→ **WHAT YOU ARE ASKED TO DO**
Below are records; reproduce exactly the lines from the first through the one containing "<point>227,360</point>".
[DATASET Boundary: Start]
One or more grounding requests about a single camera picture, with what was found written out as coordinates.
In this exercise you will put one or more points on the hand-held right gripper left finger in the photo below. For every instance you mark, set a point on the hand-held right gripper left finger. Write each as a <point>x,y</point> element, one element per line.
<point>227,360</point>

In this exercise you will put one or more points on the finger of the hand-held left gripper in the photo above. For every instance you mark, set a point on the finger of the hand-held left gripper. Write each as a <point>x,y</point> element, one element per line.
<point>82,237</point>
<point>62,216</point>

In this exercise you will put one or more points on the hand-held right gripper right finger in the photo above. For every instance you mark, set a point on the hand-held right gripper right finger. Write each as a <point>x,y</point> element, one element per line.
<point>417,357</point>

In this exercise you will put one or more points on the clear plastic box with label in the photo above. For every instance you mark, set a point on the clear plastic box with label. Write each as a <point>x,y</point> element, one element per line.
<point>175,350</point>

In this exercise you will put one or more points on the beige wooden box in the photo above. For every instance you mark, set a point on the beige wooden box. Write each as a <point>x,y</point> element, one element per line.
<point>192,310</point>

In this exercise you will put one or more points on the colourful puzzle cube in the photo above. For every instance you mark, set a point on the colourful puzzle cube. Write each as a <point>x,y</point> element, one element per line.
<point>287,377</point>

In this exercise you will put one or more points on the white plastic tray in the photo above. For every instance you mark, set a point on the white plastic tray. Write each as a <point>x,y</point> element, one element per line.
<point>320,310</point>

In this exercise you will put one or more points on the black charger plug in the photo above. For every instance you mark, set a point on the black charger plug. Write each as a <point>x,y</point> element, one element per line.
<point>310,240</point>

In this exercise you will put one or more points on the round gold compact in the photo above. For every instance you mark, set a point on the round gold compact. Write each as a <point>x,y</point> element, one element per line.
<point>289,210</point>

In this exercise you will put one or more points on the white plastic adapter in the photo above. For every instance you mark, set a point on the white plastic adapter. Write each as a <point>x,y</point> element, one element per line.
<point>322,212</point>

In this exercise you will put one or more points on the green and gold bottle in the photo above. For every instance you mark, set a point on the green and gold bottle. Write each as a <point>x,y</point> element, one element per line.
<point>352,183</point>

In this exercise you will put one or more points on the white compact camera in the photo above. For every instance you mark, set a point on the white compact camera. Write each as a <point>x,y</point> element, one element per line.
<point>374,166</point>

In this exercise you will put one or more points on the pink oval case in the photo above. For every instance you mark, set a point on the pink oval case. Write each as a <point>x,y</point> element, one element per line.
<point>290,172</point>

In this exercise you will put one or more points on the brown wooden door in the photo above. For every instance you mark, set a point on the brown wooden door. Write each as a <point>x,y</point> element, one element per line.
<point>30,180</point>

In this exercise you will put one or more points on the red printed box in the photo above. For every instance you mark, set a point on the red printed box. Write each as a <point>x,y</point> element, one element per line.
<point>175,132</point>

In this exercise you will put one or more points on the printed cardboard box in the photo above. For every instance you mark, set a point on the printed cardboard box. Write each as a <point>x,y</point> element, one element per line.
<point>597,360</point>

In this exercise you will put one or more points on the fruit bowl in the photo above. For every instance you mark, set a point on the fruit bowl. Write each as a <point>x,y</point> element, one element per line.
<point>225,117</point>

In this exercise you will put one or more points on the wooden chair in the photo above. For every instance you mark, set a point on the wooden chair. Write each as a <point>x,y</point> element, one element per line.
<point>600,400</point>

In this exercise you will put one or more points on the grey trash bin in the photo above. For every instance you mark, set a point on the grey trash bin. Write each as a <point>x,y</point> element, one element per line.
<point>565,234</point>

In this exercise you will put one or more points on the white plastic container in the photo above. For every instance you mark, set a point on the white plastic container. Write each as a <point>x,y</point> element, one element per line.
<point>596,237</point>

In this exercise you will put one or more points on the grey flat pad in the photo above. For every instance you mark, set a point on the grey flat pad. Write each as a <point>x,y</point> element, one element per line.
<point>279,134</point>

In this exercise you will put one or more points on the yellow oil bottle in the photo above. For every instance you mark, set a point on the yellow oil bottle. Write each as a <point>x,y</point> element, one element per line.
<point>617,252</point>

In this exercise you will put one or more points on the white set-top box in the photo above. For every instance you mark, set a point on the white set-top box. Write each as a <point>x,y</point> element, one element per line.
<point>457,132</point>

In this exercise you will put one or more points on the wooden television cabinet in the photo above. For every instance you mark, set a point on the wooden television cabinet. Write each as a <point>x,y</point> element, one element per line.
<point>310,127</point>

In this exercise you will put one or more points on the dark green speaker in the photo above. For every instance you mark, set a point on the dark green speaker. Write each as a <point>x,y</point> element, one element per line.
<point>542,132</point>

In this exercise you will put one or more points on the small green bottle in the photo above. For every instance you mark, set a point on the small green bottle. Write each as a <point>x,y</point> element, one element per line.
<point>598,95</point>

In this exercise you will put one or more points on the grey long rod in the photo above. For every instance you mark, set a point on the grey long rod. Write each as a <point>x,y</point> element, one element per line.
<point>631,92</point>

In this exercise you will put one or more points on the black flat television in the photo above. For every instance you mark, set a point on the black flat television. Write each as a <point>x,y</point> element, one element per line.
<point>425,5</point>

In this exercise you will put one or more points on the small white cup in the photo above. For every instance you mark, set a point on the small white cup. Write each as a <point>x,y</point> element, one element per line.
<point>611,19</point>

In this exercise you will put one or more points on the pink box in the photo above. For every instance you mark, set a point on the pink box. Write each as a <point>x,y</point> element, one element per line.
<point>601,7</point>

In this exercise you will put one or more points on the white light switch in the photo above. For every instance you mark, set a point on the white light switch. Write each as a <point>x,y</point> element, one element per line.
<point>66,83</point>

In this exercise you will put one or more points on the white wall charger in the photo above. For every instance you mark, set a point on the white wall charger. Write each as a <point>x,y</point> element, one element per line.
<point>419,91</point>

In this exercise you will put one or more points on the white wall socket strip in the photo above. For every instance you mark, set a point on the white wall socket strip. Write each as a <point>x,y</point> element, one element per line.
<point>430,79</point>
[DATASET Boundary: End]
→ **EXPECTED ANSWER**
One or more grounding requests about a single camera picture, with what was found written out as coordinates.
In this exercise you will put one or more points on the hand-held right gripper left finger in the photo below. For every instance you mark, set a point on the hand-held right gripper left finger. Write each as a <point>x,y</point> element, one element per line.
<point>227,360</point>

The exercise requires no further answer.